* [Items from a data source]
▬▬▬▬▬▬▬▬▬▬
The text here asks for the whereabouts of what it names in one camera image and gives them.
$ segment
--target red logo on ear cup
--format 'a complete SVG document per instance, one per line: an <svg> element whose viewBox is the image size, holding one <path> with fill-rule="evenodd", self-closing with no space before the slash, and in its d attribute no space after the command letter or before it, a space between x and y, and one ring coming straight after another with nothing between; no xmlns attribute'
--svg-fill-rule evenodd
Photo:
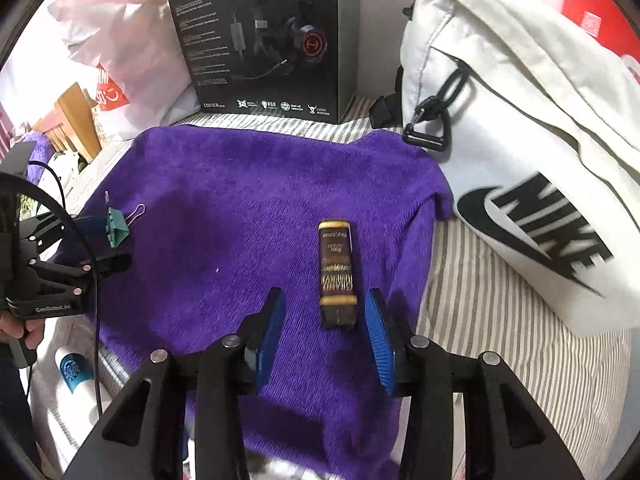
▬▬▬▬▬▬▬▬▬▬
* [Activity] Each line above should be returned exactly as written, apart from any pictures.

* [Answer to this exercise]
The text here asks for the whereabouts of what it names in one camera image and gives them.
$ segment
--target red logo on ear cup
--format 'a complete SVG document per instance, one per line: an <svg> element whose viewBox is the image size, holding one <path> with fill-rule="evenodd", self-closing with no space before the slash, and in its d attribute no space after the command letter or before it, a space between x and y, and one ring coming straight after another with nothing between; no xmlns attribute'
--svg-fill-rule evenodd
Photo:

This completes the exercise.